The Associated Press reports that the European Union’s security committee is scheduled to discuss a possible deployment to the DRC today. “A top EU military leader, Gen. Henri Bentegeat, has suggested a battle group of up to 1500 elite troops … be sent, provided the deployment won the approval of all 27 EU states,” the report says.
“The battle groups are designed for rapid deployment to trouble spots and are important in developing an expanded global military role for the European Union.” The AP adds France and Belgium, Congo’s former colonial master, have both said they favour intervention but Germany and Britain have expressed greater reluctance.
But France is already downplaying an aggressive role for the EU. “Whatever is decided, [French Foreign Minister Bernard] Kouchner played down the possibility that EU peacekeepers would engage in fighting, saying any mission would likely have a purely humanitarian role.

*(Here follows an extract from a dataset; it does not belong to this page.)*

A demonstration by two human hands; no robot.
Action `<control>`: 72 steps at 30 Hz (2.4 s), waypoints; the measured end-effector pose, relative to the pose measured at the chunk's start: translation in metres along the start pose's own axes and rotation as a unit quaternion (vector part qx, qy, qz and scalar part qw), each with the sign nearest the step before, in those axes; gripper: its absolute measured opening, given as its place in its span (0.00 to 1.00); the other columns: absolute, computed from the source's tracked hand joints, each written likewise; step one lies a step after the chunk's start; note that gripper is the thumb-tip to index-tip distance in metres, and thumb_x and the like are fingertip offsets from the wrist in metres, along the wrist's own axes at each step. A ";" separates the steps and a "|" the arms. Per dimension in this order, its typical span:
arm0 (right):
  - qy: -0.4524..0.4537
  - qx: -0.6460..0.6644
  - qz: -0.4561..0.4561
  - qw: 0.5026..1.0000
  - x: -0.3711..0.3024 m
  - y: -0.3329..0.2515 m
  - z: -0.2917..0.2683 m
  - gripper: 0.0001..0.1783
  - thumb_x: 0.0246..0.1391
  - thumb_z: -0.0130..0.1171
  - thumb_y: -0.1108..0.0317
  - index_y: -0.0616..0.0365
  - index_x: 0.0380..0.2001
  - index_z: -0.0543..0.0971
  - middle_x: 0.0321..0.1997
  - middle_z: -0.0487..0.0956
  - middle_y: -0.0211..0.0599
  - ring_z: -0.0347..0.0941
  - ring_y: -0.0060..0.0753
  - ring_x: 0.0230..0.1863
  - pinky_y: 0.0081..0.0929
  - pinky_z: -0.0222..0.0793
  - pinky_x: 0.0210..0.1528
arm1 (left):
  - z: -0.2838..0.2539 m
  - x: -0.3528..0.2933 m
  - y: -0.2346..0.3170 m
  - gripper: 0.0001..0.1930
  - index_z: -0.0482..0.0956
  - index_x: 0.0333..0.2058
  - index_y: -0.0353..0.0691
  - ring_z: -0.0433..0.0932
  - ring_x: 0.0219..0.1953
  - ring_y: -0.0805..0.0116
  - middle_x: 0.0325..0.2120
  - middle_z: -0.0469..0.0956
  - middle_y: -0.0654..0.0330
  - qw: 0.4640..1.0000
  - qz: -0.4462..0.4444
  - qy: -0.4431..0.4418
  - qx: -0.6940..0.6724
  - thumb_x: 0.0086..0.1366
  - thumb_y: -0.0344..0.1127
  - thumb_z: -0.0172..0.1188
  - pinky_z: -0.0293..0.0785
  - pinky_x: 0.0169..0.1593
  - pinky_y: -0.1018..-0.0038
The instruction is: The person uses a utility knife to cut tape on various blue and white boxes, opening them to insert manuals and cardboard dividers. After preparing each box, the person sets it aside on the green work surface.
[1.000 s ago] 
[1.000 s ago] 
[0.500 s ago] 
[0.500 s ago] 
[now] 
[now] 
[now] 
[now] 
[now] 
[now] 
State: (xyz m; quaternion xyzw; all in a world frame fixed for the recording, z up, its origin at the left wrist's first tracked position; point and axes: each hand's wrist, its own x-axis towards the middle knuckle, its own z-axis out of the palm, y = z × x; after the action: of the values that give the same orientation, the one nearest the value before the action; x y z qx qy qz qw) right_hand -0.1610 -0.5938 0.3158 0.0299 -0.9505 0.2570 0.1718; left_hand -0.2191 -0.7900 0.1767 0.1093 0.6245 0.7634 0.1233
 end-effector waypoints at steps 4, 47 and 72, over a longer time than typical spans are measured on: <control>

For the moment, it would consist, as the UN has requested of us … in reinforcing the U.N. troops in their humanitarian and protection missions,” Kouchner said.
MONUC musters about 17 000 troops, including the South Africans.
The DRC has been wracked by violence for years. It is estimated that more than five million people died in the 1998-2003 “Second Congo War“, most of them from hunger and disease. The war pitted Kabila, Angola, Chad, Namibia and Zimbabwe against Rwanda and followed on the “First Congo War” that saw Kabila`s father oust dictator Mobuto Sese Seko.   

The UN said about 250 000 civilians have fled the fighting since August, bringing the number of refugees in North Kivu to almost one million.